The best-known work of the artist, who became Russia's most famous painter abroad during his lifetime, is "Apotheosis of War" (1871), which depicts an enormous pyramid of white human skulls being pecked at by crows and set against the surreal backdrop of ruined city walls and a desert. Vereshchagin dedicated the painting "to all great conquerors past, present and future."
The painter brought home the much mystified Orient and the horrors of war through his realist portrayals. Vereshchagin's battle scenes resonated among the European public. Hundreds of thousands flocked to his exhibitions held in major cities.
His battle scenes are not about glory and bravery, but focus instead on the cruelty and carnage of war. American historian Abbot Gleason writes that "the independent minded Vereshchagin provides a unique Russian example of an anti-war painter of battle scenes and an anti-colonial Orientalist".

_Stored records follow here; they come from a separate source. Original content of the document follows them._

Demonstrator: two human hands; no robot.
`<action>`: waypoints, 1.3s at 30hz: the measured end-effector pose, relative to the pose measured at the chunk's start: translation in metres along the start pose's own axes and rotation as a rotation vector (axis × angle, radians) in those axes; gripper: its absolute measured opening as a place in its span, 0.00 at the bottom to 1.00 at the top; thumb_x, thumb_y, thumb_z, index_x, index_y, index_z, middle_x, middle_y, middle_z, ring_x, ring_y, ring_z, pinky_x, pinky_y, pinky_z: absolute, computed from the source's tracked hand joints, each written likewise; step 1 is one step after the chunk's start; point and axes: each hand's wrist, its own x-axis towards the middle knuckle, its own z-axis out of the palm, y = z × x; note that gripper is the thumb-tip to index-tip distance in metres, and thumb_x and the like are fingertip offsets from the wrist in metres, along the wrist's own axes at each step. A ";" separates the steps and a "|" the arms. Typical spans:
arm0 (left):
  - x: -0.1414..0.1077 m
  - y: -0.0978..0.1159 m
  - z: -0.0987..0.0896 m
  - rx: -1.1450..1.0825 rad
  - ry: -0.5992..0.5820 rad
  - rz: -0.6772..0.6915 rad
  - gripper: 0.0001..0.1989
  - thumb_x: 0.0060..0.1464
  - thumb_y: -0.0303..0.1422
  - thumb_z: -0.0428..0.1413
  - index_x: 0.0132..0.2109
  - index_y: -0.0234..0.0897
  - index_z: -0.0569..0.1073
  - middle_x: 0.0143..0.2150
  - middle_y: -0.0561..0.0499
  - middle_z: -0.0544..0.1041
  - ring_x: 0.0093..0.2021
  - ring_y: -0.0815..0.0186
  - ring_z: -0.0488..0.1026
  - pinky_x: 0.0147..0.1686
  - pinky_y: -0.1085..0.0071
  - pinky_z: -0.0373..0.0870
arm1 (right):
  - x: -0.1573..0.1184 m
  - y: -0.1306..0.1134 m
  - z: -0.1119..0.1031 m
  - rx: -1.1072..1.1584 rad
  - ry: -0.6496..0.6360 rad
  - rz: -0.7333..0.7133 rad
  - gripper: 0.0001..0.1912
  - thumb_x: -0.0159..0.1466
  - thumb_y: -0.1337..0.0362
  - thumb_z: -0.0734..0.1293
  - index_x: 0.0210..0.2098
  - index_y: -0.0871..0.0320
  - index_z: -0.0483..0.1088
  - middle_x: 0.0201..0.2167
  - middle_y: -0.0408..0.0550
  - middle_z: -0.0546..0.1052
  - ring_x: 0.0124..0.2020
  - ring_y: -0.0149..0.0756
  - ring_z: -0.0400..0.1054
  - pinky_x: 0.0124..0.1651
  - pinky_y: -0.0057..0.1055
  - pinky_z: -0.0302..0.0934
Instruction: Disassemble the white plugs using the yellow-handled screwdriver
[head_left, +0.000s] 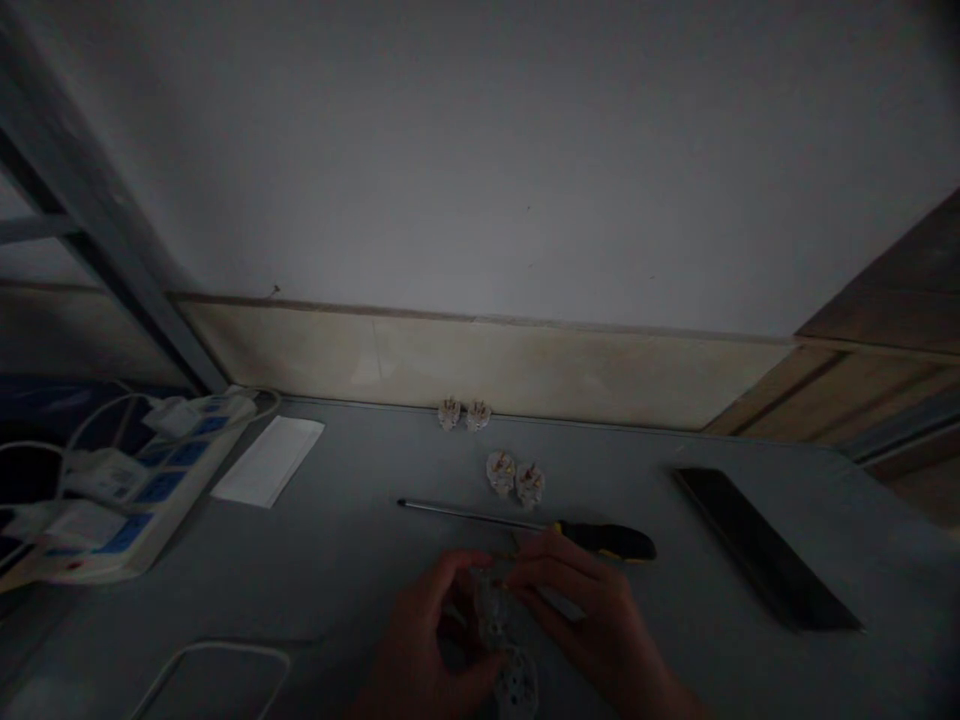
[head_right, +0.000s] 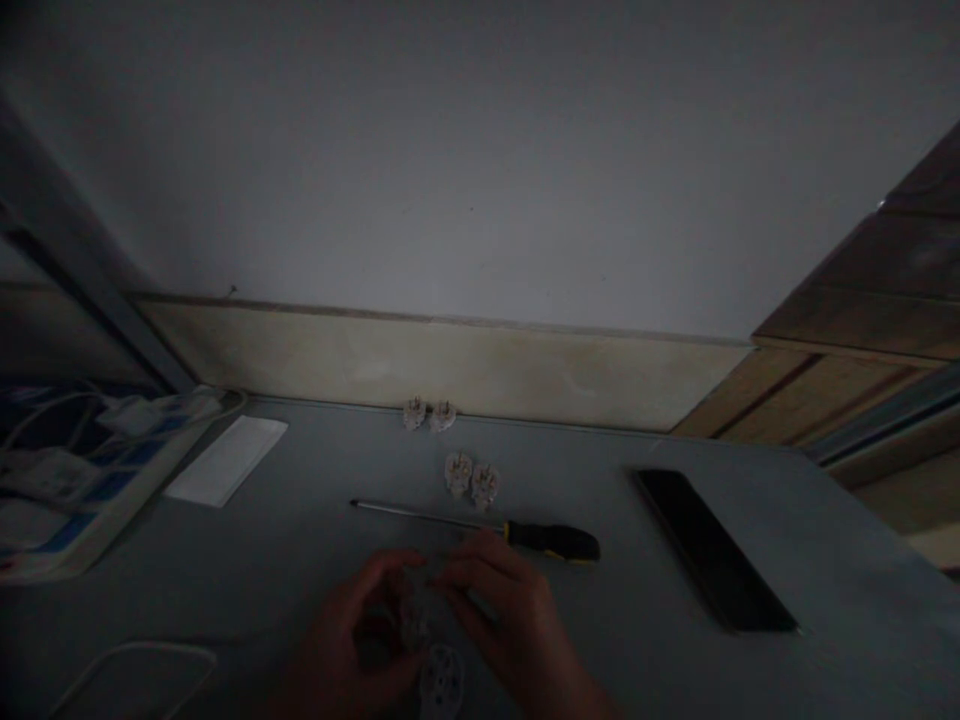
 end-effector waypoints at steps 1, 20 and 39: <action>0.000 0.000 0.000 -0.011 -0.005 0.001 0.28 0.42 0.22 0.59 0.53 0.38 0.70 0.35 0.52 0.75 0.33 0.65 0.75 0.30 0.74 0.73 | 0.000 -0.001 0.000 -0.003 0.005 -0.009 0.04 0.64 0.70 0.67 0.37 0.55 0.74 0.33 0.44 0.77 0.36 0.27 0.74 0.40 0.19 0.70; -0.003 -0.008 0.001 0.003 -0.058 0.006 0.30 0.41 0.25 0.62 0.55 0.43 0.72 0.37 0.50 0.77 0.35 0.62 0.77 0.35 0.69 0.75 | 0.001 -0.005 0.000 -0.043 -0.077 -0.079 0.05 0.68 0.67 0.63 0.37 0.57 0.71 0.32 0.45 0.76 0.35 0.29 0.71 0.38 0.23 0.68; -0.010 -0.003 0.005 -0.259 -0.060 -0.164 0.29 0.43 0.26 0.60 0.54 0.42 0.66 0.40 0.51 0.77 0.39 0.63 0.76 0.40 0.68 0.72 | -0.010 0.023 0.014 -0.287 -0.245 0.342 0.11 0.63 0.74 0.64 0.37 0.56 0.77 0.35 0.48 0.75 0.33 0.33 0.73 0.37 0.28 0.69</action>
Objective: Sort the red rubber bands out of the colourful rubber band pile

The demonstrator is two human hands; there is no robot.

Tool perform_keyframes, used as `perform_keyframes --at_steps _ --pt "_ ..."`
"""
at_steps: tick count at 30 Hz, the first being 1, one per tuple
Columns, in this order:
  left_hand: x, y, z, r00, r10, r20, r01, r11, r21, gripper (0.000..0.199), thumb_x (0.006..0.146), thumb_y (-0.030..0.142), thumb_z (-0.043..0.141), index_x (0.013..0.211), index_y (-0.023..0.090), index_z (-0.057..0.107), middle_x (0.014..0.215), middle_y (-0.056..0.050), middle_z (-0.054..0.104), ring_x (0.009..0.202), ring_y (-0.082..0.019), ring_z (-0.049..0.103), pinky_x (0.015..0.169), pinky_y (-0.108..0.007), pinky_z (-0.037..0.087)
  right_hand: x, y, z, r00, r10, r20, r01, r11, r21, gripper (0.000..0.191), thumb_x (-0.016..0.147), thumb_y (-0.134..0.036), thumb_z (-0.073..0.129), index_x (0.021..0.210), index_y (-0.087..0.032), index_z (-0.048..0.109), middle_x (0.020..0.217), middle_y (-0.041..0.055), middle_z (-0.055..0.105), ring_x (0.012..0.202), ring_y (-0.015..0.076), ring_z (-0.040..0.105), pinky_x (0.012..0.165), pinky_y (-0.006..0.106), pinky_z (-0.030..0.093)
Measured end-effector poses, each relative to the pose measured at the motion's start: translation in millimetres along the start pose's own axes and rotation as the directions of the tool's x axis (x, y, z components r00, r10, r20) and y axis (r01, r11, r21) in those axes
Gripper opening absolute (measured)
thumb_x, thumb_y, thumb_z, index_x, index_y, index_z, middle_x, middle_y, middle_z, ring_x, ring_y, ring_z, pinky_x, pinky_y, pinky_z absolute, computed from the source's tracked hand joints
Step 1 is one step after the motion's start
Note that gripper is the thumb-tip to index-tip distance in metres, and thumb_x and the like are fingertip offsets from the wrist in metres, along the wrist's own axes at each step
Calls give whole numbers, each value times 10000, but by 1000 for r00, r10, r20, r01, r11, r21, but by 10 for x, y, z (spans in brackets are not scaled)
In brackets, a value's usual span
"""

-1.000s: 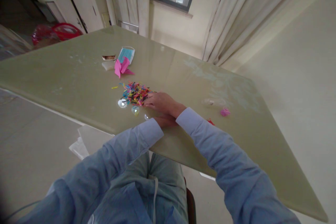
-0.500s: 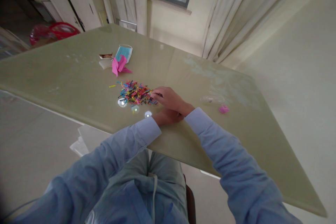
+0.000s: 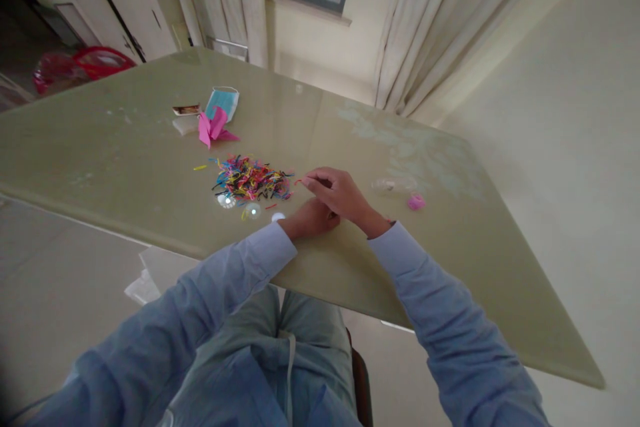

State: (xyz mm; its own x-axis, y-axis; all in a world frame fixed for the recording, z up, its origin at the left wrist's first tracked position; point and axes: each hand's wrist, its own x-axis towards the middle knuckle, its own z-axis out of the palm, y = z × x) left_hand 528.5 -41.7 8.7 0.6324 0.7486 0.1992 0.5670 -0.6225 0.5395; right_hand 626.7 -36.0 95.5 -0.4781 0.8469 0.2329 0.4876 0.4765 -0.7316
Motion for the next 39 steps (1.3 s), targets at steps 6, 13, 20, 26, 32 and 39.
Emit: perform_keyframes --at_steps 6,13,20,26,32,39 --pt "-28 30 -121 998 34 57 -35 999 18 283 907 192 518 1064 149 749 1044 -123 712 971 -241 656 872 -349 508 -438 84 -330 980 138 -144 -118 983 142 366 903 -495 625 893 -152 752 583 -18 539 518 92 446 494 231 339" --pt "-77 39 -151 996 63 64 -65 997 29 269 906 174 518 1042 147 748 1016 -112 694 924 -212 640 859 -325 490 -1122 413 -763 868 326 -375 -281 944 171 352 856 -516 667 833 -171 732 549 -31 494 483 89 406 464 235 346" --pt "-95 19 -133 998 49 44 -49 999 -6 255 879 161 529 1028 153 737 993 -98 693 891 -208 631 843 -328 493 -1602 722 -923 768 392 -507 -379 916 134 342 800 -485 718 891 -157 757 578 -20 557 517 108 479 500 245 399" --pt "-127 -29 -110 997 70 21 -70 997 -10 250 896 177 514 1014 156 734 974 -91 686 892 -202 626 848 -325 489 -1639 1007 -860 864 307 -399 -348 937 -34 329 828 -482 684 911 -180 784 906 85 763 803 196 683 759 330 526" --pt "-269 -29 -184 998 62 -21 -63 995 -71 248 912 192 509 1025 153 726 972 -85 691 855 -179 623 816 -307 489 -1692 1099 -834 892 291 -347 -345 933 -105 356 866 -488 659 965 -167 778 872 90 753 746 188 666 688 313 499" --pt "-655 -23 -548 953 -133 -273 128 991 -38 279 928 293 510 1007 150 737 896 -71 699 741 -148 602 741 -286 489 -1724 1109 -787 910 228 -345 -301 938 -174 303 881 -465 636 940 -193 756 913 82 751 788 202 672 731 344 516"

An indefatigable traveller, Vereshchagin journeyed to Central Asia, India, Tibet, the Ottoman Empire, the Philippines, Siberia and Japan.
Of his Indian paintings, "British Execution in India" (1884) is a scathing critique of colonial rule showing Sikh farmers being executed by British soldiers by being bound to the mouths of cannons.
This was followed by "Execution of Conspirators by Hanging in Russia" (1884-85) and "Crucifixion by the Romans" (1887) all of which complement each other as Vereshchagin's take on three major empires - Roman, the British and Russian.
Vereshchagin showed the East not only from the Western point of view and as the West wished to see it - a perspective that was shaped by the nature of Russian orientalism itself. Russia's eastern colonies lay contiguous, not separated by sea, as were the colonies of France and Britiain. More importantly Russia's culture itself has a deep-rooted oriental component.
Vereshchagin came to India at the time of the "great game" of rivalry between Britain and Russia in Central Asia that was played out through manoeuvres to establish control over Afghanistan. The publication of this book is like a testament to Vereshchagin's intimations of how Russia would become India's "all-weather" friend through changing realities and times.